What the task asks: Apart from the images, output the data below exactly.

Data block:
|---|

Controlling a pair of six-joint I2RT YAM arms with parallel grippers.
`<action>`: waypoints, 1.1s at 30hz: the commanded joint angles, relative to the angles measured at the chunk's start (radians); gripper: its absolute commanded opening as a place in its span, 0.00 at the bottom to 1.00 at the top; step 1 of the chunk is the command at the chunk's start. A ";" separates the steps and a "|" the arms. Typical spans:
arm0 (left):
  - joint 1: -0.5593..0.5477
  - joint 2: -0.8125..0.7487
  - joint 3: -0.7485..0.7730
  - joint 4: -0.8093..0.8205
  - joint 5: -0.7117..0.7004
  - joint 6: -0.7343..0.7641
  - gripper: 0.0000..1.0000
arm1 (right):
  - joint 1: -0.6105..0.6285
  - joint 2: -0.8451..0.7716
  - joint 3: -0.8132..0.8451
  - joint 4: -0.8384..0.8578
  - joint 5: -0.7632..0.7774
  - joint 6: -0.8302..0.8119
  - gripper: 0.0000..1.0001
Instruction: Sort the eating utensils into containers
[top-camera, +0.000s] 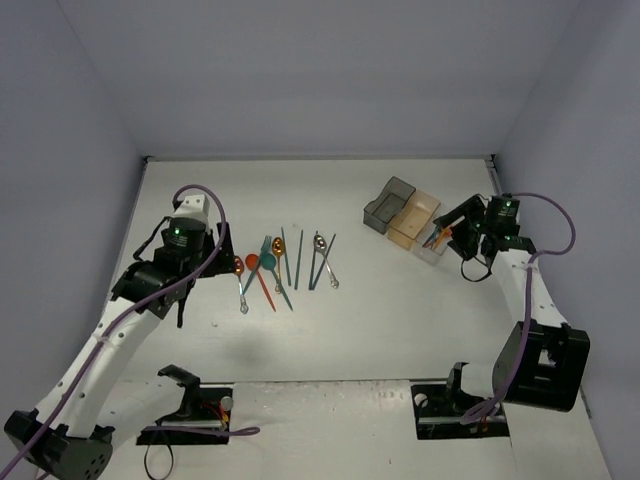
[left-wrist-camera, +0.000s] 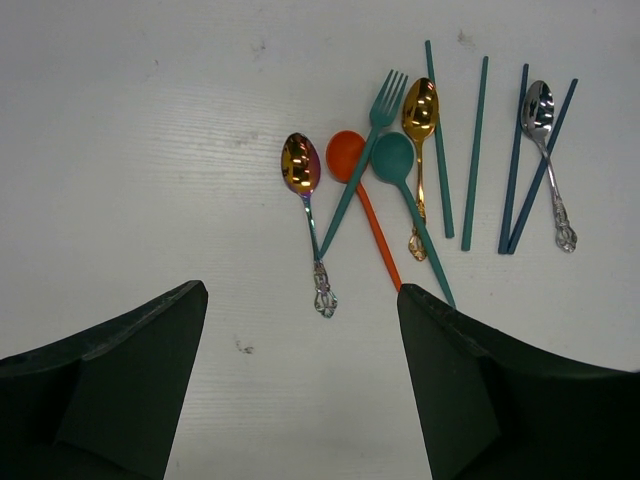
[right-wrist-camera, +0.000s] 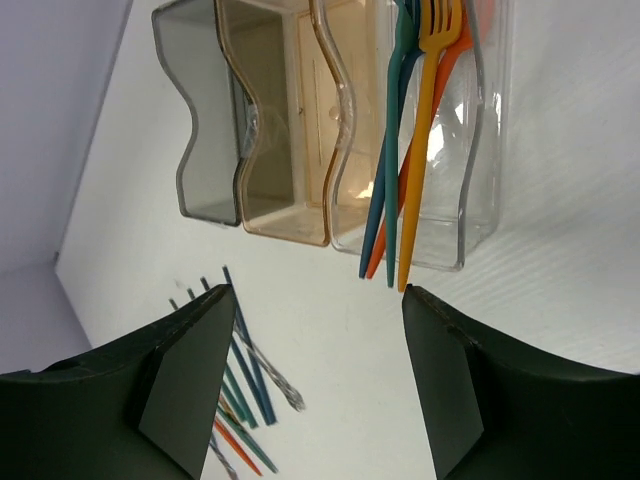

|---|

Task output:
Controlling a pair of six-joint I2RT YAM arms with parallel grippers.
`<action>`: waypoints, 1.1s at 30hz: the commanded joint angles, relative to the angles measured at the chunk's start (radians); gripper: its absolute commanded opening as a place in its span, 0.00 at the bottom to 1.00 at the top; step 1 of the chunk is the command at the chunk's start. A ";" separates the steps and a "|" the arms. Typical spans:
arm0 (left):
  - joint 1: -0.5593..0.5477
  - joint 2: -0.8125..0.7487
  - joint 3: -0.7485..0.7730
  - joint 4: -0.8093..0.8205
  - joint 5: -0.7117..0.7004
  - joint 6: -0.7343..0.7641
  - gripper: 0.0000..1.0000
arm1 (right):
  - joint 1: -0.6105..0.6285
  - joint 2: -0.8451..0.7716
  - joint 3: -0.8132..0.8451
  - joint 4: -0.8384..0.8578
  - joint 5: -0.7632..0.7774
  - joint 6: -0.8302..0.8119
  - gripper: 0.0000..1.0001
Instruction: Sort the eating utensils into containers
[top-camera, +0.000s] 
[left-wrist-camera, +0.000s] 
[right-wrist-camera, +0.000s] 

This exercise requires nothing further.